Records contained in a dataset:
'''

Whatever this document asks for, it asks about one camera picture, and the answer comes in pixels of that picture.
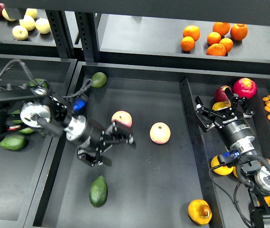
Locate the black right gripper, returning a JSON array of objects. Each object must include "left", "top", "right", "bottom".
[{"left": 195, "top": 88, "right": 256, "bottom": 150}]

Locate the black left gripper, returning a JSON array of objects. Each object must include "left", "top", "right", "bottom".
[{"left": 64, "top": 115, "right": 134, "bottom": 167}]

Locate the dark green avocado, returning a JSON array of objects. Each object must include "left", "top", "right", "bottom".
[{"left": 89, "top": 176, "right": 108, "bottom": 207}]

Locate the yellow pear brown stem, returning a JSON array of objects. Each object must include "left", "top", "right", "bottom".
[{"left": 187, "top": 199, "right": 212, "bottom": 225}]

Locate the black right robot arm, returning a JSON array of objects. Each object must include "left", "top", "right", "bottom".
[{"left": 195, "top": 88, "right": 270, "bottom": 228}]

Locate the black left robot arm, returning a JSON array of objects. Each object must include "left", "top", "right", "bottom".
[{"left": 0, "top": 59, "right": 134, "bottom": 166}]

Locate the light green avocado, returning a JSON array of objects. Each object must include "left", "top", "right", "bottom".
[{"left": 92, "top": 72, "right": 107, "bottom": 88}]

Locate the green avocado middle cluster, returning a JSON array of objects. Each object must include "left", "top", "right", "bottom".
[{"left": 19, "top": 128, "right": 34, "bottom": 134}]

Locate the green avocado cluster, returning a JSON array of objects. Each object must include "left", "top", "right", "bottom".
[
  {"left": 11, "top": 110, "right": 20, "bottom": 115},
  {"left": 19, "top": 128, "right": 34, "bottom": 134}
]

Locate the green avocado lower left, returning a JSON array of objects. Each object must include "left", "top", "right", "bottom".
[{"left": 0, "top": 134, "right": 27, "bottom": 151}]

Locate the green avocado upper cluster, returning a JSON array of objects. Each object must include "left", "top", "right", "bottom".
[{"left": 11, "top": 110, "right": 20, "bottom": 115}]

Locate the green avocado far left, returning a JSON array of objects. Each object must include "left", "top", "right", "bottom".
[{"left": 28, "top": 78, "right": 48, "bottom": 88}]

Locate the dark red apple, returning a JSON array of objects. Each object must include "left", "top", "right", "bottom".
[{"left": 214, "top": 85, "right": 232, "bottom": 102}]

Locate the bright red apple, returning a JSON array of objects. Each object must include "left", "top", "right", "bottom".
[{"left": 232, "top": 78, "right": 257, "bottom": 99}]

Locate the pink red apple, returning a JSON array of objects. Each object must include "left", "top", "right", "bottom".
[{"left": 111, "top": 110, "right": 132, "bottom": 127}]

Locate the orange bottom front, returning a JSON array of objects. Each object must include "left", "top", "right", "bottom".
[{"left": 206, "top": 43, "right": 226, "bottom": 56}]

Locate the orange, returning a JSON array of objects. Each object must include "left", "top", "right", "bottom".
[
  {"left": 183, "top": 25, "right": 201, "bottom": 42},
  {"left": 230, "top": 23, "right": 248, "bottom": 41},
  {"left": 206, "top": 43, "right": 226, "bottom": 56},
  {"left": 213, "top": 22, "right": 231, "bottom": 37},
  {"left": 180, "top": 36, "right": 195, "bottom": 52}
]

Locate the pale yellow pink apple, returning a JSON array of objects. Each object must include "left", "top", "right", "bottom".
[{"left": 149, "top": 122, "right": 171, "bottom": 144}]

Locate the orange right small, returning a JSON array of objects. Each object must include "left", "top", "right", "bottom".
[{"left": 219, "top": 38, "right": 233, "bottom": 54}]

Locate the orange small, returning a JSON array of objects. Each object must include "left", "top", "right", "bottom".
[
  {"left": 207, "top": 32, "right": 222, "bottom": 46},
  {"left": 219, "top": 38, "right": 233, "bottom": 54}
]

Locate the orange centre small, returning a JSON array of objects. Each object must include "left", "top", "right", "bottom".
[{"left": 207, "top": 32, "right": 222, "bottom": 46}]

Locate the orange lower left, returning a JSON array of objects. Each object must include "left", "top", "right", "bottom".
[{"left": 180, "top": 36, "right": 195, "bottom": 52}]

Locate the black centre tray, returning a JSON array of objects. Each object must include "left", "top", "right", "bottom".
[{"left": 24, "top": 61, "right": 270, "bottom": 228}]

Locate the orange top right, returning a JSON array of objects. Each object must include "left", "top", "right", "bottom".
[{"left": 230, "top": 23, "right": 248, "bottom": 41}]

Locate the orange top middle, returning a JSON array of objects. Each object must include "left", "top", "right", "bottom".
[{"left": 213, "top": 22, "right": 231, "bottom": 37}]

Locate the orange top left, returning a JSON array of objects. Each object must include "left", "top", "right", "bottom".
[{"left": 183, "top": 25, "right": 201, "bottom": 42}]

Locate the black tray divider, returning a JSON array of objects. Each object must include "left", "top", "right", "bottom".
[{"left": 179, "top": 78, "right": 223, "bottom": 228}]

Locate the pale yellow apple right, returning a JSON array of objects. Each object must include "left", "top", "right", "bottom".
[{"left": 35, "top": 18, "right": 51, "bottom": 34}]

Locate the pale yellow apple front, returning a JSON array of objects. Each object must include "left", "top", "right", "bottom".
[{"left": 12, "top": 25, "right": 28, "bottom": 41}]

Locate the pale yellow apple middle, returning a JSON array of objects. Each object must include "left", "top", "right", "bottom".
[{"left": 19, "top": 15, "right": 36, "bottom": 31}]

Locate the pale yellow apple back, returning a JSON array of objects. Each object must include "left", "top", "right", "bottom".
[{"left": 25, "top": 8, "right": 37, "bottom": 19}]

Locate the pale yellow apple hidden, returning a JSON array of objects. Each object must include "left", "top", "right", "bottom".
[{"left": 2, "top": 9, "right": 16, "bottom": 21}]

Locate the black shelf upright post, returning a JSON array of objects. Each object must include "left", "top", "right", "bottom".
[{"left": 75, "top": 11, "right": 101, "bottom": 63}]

'''

Your instructions: Each record above should come back exactly the same, only without its pictures.

Solution for this exercise:
Whatever this document asks for, it asks about one camera picture, and the answer comes in pixels of that picture.
Locate the black right gripper, returning a JSON array of objects. Each object must include "left", "top", "right", "bottom".
[{"left": 195, "top": 88, "right": 256, "bottom": 150}]

Locate the black left gripper, returning a JSON array of objects. Each object must include "left", "top", "right", "bottom".
[{"left": 64, "top": 115, "right": 134, "bottom": 167}]

Locate the dark green avocado, returning a JSON array of objects. Each object must include "left", "top", "right", "bottom".
[{"left": 89, "top": 176, "right": 108, "bottom": 207}]

Locate the yellow pear brown stem, returning a JSON array of objects. Each object must include "left", "top", "right", "bottom".
[{"left": 187, "top": 199, "right": 212, "bottom": 225}]

Locate the black right robot arm, returning a JSON array of objects. Each object must include "left", "top", "right", "bottom".
[{"left": 195, "top": 88, "right": 270, "bottom": 228}]

Locate the black left robot arm, returning a JSON array of objects. Each object must include "left", "top", "right", "bottom".
[{"left": 0, "top": 59, "right": 134, "bottom": 166}]

Locate the light green avocado, returning a JSON array of objects. Each object must include "left", "top", "right", "bottom".
[{"left": 92, "top": 72, "right": 107, "bottom": 88}]

Locate the green avocado middle cluster, returning a JSON array of objects. Each object must include "left", "top", "right", "bottom".
[{"left": 19, "top": 128, "right": 34, "bottom": 134}]

Locate the green avocado cluster, returning a JSON array of objects. Each object must include "left", "top", "right", "bottom".
[
  {"left": 11, "top": 110, "right": 20, "bottom": 115},
  {"left": 19, "top": 128, "right": 34, "bottom": 134}
]

Locate the green avocado lower left, returning a JSON array of objects. Each object must include "left", "top", "right", "bottom".
[{"left": 0, "top": 134, "right": 27, "bottom": 151}]

Locate the green avocado upper cluster, returning a JSON array of objects. Each object must include "left", "top", "right", "bottom".
[{"left": 11, "top": 110, "right": 20, "bottom": 115}]

Locate the green avocado far left, returning a JSON array of objects. Each object must include "left", "top", "right", "bottom".
[{"left": 28, "top": 78, "right": 48, "bottom": 88}]

Locate the dark red apple, returning a JSON array of objects. Each object must include "left", "top", "right", "bottom".
[{"left": 214, "top": 85, "right": 232, "bottom": 102}]

Locate the bright red apple, returning a JSON array of objects. Each object must include "left", "top", "right", "bottom".
[{"left": 232, "top": 78, "right": 257, "bottom": 99}]

Locate the pink red apple, returning a JSON array of objects. Each object must include "left", "top", "right", "bottom".
[{"left": 111, "top": 110, "right": 132, "bottom": 127}]

Locate the orange bottom front, returning a JSON array of objects. Each object must include "left", "top", "right", "bottom".
[{"left": 206, "top": 43, "right": 226, "bottom": 56}]

Locate the orange, returning a JSON array of objects. Each object must include "left", "top", "right", "bottom".
[
  {"left": 183, "top": 25, "right": 201, "bottom": 42},
  {"left": 230, "top": 23, "right": 248, "bottom": 41},
  {"left": 206, "top": 43, "right": 226, "bottom": 56},
  {"left": 213, "top": 22, "right": 231, "bottom": 37},
  {"left": 180, "top": 36, "right": 195, "bottom": 52}
]

Locate the pale yellow pink apple, returning a JSON array of objects. Each object must include "left", "top", "right", "bottom".
[{"left": 149, "top": 122, "right": 171, "bottom": 144}]

Locate the orange right small, returning a JSON array of objects. Each object must include "left", "top", "right", "bottom".
[{"left": 219, "top": 38, "right": 233, "bottom": 54}]

Locate the orange small, returning a JSON array of objects. Each object must include "left", "top", "right", "bottom".
[
  {"left": 207, "top": 32, "right": 222, "bottom": 46},
  {"left": 219, "top": 38, "right": 233, "bottom": 54}
]

Locate the orange centre small, returning a JSON array of objects. Each object must include "left", "top", "right", "bottom".
[{"left": 207, "top": 32, "right": 222, "bottom": 46}]

Locate the orange lower left, returning a JSON array of objects. Each object must include "left", "top", "right", "bottom".
[{"left": 180, "top": 36, "right": 195, "bottom": 52}]

Locate the black centre tray, returning a JSON array of objects. Each object must include "left", "top", "right", "bottom".
[{"left": 24, "top": 61, "right": 270, "bottom": 228}]

Locate the orange top right, returning a JSON array of objects. Each object must include "left", "top", "right", "bottom".
[{"left": 230, "top": 23, "right": 248, "bottom": 41}]

Locate the orange top middle, returning a JSON array of objects. Each object must include "left", "top", "right", "bottom".
[{"left": 213, "top": 22, "right": 231, "bottom": 37}]

Locate the orange top left, returning a JSON array of objects. Each object must include "left", "top", "right", "bottom".
[{"left": 183, "top": 25, "right": 201, "bottom": 42}]

Locate the black tray divider, returning a JSON array of objects. Each object must include "left", "top", "right", "bottom".
[{"left": 179, "top": 78, "right": 223, "bottom": 228}]

Locate the pale yellow apple right, returning a JSON array of objects. Each object must include "left", "top", "right", "bottom".
[{"left": 35, "top": 18, "right": 51, "bottom": 34}]

Locate the pale yellow apple front, returning a JSON array of objects. Each object must include "left", "top", "right", "bottom".
[{"left": 12, "top": 25, "right": 28, "bottom": 41}]

Locate the pale yellow apple middle, returning a JSON array of objects. Each object must include "left", "top", "right", "bottom".
[{"left": 19, "top": 15, "right": 36, "bottom": 31}]

Locate the pale yellow apple back, returning a JSON array of objects. Each object must include "left", "top", "right", "bottom".
[{"left": 25, "top": 8, "right": 37, "bottom": 19}]

Locate the pale yellow apple hidden, returning a JSON array of objects. Each object must include "left", "top", "right", "bottom".
[{"left": 2, "top": 9, "right": 16, "bottom": 21}]

Locate the black shelf upright post, returning a JSON array of objects. Each object must include "left", "top", "right", "bottom".
[{"left": 75, "top": 11, "right": 101, "bottom": 63}]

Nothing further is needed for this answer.